Read & Recommend

Book recommendations, reviews, and reading lists.

Stuart Turton

1 book on Read & Recommend

Writing Style

Stuart Turton writes the kind of murder mystery that readers describe as genuinely brain-scrambling — and I mean that as a compliment. The 7½ Deaths of Evelyn Hardcastle gets compared to Agatha Christie meeting Groundhog Day, which is a strange pitch that somehow works: a time-loop mystery where the narrator wakes up each day in a different host body and has to solve the same murder before time resets. One reader said they still can't wrap their head around how he kept such a complex plot from becoming a total mess. Another found the execution clunky. Both reactions are honest, and both make sense — this is a book that rewards readers who enjoy intricate, gimmicky construction and punishes those who don't.

Turton lands in polarizing territory by design. His books are structural puzzles first and traditional narratives second. If you go in expecting a cozy mystery or a clean thriller, you'll probably bounce off it.
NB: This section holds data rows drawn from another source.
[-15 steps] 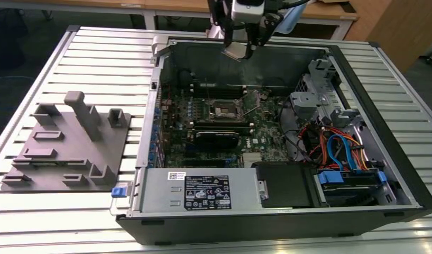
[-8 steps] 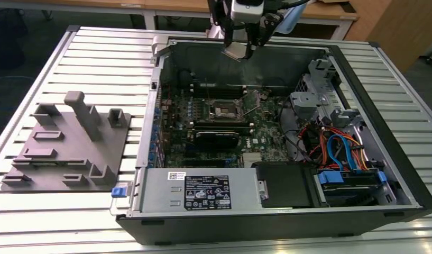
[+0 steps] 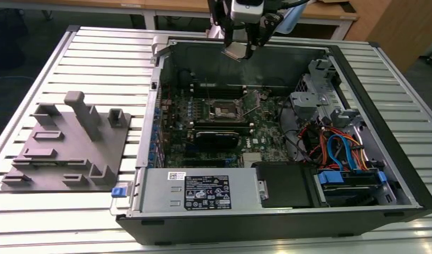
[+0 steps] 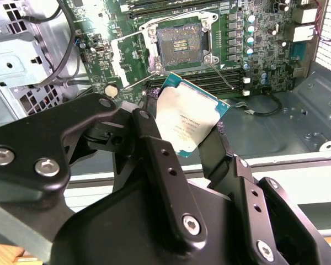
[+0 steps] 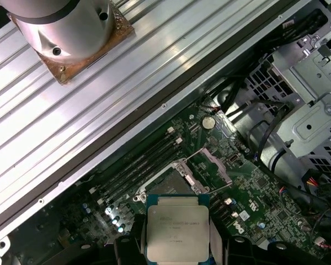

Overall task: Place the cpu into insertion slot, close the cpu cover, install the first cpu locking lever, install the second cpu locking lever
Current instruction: 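Place the cpu into insertion slot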

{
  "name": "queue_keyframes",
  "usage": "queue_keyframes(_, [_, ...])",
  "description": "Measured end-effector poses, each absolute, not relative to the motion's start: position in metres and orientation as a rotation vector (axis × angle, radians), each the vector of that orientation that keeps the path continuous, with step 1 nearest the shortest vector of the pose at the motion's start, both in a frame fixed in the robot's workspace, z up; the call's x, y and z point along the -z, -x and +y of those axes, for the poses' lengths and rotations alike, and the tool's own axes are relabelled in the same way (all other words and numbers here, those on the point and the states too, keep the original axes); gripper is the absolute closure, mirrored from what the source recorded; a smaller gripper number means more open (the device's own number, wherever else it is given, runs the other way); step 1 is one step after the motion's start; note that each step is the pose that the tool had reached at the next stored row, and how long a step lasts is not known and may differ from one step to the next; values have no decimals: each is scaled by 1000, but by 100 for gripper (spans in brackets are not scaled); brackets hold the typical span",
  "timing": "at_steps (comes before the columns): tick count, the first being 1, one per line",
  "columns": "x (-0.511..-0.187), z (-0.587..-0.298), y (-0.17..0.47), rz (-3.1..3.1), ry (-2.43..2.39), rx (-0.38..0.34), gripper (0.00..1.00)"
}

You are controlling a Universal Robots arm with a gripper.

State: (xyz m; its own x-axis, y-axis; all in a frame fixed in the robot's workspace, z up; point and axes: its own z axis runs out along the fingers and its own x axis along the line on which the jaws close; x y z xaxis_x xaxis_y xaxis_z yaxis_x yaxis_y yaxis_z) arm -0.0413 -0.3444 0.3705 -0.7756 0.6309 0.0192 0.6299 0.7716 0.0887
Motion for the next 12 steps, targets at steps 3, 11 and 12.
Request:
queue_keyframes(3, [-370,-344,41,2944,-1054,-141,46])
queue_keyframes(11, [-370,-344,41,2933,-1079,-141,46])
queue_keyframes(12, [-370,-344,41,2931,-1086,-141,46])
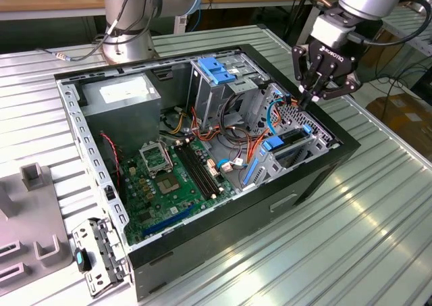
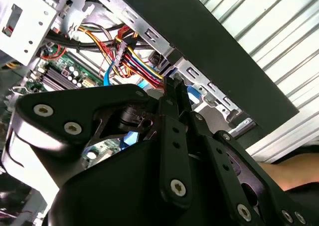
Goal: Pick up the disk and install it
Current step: 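Insert the first disk wire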
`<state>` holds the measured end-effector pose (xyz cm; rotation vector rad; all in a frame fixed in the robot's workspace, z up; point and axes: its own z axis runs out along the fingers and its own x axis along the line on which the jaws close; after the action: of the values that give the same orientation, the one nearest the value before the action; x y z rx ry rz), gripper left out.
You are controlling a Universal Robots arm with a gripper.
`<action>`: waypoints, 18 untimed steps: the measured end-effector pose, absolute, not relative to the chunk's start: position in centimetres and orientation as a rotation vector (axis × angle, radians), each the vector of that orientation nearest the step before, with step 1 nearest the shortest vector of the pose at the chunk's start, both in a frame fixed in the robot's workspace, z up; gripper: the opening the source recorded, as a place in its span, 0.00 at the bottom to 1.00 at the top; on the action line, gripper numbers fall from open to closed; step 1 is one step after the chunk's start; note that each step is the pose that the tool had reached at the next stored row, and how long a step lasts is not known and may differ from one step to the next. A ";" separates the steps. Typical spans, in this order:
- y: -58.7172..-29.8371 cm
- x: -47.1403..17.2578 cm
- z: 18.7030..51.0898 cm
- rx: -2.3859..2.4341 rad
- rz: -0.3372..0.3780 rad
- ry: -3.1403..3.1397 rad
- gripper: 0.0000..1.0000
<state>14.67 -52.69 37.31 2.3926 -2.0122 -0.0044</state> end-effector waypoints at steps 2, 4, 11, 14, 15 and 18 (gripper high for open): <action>-52.7 14.5 37.3 2.383 -0.005 -2.024 0.17; -52.7 14.3 37.3 2.382 -0.005 -2.024 0.17; -52.7 13.7 37.3 2.378 -0.005 -2.030 0.17; -52.7 13.5 37.3 2.375 -0.005 -2.034 0.17; -52.7 13.5 37.3 2.374 -0.005 -2.034 0.17; -52.7 13.4 37.3 2.373 -0.005 -2.035 0.17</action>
<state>13.40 -52.69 37.30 2.3731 -2.0353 -0.0048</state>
If you like your fiction to feel like someone handed you a Rubik's cube and said "it does resolve, I promise," you'll have a good time.

Where to Start

Start with The 7½ Deaths of Evelyn Hardcastle — it's the book that put him on the radar and the one that shows up in every mention here. Readers keep coming back to it as an example of something genuinely unlike anything else: a murder mystery that fuses the Golden Age whodunit structure with a time-loop sci-fi mechanic. Some people love it completely; others love the concept but find the middle sections drag. Either way, it's the entry point.

His later novel The Last Murder at the End of the World shows up in one mention alongside apocalyptic fiction recommendations, which suggests he's branching out from pure drawing-room mystery into darker, higher-stakes territory. If Evelyn Hardcastle hooked you, that's the natural next read.

Similar Authors

In the Reddit mentions, Turton gets grouped with readers who love Piranesi by Susanna Clarke, A Gentleman in Moscow by Amor Towles, and the Shirley Jackson gothic tradition — which tells you something about the audience. These are readers who want atmosphere and strangeness alongside their plot mechanics. Agatha Christie is the obvious comparison for the mystery structure, and the Groundhog Day comparison suggests Philip K. Dick territory for the time-loop logic. He's not often mentioned next to contemporary thriller writers — his readers tend to skew toward the "literary puzzle" end of the mystery spectrum.